■ **Task description**: A single number is required: the count of lines in the entries below that include the word "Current".

Stored dataset items:
+ + + + + + +
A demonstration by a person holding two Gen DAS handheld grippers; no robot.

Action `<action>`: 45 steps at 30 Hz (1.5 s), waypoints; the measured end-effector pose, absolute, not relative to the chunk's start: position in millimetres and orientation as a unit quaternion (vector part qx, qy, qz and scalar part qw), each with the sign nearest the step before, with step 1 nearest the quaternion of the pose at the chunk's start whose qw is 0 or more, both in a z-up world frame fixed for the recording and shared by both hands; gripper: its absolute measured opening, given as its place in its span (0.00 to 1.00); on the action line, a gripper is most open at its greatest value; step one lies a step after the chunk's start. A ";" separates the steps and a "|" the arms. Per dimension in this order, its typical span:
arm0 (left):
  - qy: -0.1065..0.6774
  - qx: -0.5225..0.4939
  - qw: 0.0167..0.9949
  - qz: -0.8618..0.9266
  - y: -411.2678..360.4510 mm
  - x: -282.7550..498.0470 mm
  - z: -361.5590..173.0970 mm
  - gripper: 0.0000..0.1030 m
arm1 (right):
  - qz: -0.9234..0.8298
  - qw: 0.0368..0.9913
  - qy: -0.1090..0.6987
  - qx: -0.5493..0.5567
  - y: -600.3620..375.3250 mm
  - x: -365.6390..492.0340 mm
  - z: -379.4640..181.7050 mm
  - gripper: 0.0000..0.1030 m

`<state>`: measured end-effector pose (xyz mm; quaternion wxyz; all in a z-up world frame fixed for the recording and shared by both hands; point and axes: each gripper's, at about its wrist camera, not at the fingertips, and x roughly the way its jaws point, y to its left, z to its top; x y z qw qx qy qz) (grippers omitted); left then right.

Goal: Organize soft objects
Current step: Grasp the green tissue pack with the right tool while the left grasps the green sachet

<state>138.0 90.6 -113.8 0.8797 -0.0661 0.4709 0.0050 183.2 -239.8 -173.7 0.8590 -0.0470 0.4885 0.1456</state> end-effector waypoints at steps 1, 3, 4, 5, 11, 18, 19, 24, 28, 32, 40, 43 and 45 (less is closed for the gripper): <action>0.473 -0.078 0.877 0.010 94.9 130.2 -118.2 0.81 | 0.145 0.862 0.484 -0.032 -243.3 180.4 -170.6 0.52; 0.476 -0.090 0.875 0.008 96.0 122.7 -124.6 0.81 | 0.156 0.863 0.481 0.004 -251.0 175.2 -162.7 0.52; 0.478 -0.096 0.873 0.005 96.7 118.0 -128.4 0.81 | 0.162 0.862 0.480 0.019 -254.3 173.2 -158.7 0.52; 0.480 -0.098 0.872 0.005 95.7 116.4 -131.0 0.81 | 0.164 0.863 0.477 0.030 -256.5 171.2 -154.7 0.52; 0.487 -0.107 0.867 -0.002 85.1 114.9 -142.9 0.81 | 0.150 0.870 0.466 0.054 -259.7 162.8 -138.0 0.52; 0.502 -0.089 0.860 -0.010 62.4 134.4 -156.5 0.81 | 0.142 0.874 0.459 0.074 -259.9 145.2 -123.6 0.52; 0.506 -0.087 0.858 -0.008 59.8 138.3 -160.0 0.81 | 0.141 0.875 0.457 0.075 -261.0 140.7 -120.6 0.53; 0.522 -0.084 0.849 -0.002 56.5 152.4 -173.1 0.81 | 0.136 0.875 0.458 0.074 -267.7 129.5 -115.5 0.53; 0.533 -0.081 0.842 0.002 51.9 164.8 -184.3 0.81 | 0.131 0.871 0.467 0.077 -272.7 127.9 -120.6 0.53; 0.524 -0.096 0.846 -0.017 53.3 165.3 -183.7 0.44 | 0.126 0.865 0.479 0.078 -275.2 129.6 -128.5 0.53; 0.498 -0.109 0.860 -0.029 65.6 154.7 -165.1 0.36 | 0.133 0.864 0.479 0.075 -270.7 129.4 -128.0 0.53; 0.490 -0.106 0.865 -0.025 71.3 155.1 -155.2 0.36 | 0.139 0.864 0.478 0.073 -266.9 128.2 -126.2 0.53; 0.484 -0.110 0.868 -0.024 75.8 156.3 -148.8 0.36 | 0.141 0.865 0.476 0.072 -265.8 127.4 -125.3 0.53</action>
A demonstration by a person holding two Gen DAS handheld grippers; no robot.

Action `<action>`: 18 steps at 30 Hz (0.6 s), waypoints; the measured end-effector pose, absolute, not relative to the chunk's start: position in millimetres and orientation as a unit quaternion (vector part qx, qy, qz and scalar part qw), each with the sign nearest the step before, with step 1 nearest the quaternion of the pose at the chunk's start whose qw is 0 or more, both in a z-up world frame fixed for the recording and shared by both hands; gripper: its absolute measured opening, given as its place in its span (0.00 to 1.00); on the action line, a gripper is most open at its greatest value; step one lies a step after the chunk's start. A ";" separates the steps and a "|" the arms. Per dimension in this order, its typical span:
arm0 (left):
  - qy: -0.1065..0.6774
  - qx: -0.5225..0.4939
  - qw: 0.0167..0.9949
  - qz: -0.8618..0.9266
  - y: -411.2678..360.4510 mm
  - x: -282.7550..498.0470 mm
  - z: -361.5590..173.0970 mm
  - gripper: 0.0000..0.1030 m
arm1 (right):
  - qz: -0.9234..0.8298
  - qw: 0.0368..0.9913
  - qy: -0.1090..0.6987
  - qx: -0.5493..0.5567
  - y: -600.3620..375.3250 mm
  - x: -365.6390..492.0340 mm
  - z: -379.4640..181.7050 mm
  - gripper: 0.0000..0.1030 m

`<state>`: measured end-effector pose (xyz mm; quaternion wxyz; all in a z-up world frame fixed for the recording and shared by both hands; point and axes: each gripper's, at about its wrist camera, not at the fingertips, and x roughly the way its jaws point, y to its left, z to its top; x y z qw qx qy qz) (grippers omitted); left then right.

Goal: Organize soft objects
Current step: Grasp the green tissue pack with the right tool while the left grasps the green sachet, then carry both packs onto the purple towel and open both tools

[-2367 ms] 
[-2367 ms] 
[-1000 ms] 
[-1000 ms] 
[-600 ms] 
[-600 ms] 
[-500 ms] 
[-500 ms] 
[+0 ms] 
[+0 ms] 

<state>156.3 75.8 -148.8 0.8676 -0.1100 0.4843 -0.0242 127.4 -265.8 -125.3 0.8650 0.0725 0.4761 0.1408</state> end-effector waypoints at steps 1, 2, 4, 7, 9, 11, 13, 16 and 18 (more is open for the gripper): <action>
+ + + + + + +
■ **Reply**: 2